Assignment: This exercise needs the complete data reproduced exactly.

Material provided:
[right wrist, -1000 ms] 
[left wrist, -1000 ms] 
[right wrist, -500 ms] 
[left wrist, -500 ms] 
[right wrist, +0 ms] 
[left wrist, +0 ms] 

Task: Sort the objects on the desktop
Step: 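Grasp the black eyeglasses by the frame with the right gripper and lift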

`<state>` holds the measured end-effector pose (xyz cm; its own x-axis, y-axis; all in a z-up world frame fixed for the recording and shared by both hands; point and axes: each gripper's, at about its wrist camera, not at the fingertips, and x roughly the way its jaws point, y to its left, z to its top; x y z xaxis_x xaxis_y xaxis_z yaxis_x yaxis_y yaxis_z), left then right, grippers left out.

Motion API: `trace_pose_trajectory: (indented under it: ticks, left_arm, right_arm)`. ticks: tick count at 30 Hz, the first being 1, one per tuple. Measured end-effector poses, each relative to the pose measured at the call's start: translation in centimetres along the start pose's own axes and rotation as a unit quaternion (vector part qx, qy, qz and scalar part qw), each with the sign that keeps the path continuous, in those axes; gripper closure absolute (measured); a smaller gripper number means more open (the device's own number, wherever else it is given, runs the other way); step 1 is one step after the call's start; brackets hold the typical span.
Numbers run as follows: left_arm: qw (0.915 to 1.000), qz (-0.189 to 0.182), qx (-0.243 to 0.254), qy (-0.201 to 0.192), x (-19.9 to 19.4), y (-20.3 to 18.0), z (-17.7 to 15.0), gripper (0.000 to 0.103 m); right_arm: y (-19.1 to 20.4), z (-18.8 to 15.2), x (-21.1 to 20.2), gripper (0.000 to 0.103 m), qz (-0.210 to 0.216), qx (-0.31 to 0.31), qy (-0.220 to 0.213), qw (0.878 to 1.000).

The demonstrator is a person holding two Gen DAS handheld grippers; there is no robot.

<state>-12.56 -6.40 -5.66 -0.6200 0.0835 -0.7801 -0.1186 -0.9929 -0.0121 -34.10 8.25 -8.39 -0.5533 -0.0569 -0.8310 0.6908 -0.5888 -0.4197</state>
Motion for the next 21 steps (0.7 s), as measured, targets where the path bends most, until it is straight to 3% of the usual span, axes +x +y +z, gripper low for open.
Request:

Response to the task:
[right wrist, -1000 ms] 
[left wrist, -1000 ms] 
[right wrist, -500 ms] 
[left wrist, -500 ms] 
[right wrist, +0 ms] 
[left wrist, +0 ms] 

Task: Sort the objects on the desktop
Step: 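Grasp the black eyeglasses by the frame with the right gripper and lift
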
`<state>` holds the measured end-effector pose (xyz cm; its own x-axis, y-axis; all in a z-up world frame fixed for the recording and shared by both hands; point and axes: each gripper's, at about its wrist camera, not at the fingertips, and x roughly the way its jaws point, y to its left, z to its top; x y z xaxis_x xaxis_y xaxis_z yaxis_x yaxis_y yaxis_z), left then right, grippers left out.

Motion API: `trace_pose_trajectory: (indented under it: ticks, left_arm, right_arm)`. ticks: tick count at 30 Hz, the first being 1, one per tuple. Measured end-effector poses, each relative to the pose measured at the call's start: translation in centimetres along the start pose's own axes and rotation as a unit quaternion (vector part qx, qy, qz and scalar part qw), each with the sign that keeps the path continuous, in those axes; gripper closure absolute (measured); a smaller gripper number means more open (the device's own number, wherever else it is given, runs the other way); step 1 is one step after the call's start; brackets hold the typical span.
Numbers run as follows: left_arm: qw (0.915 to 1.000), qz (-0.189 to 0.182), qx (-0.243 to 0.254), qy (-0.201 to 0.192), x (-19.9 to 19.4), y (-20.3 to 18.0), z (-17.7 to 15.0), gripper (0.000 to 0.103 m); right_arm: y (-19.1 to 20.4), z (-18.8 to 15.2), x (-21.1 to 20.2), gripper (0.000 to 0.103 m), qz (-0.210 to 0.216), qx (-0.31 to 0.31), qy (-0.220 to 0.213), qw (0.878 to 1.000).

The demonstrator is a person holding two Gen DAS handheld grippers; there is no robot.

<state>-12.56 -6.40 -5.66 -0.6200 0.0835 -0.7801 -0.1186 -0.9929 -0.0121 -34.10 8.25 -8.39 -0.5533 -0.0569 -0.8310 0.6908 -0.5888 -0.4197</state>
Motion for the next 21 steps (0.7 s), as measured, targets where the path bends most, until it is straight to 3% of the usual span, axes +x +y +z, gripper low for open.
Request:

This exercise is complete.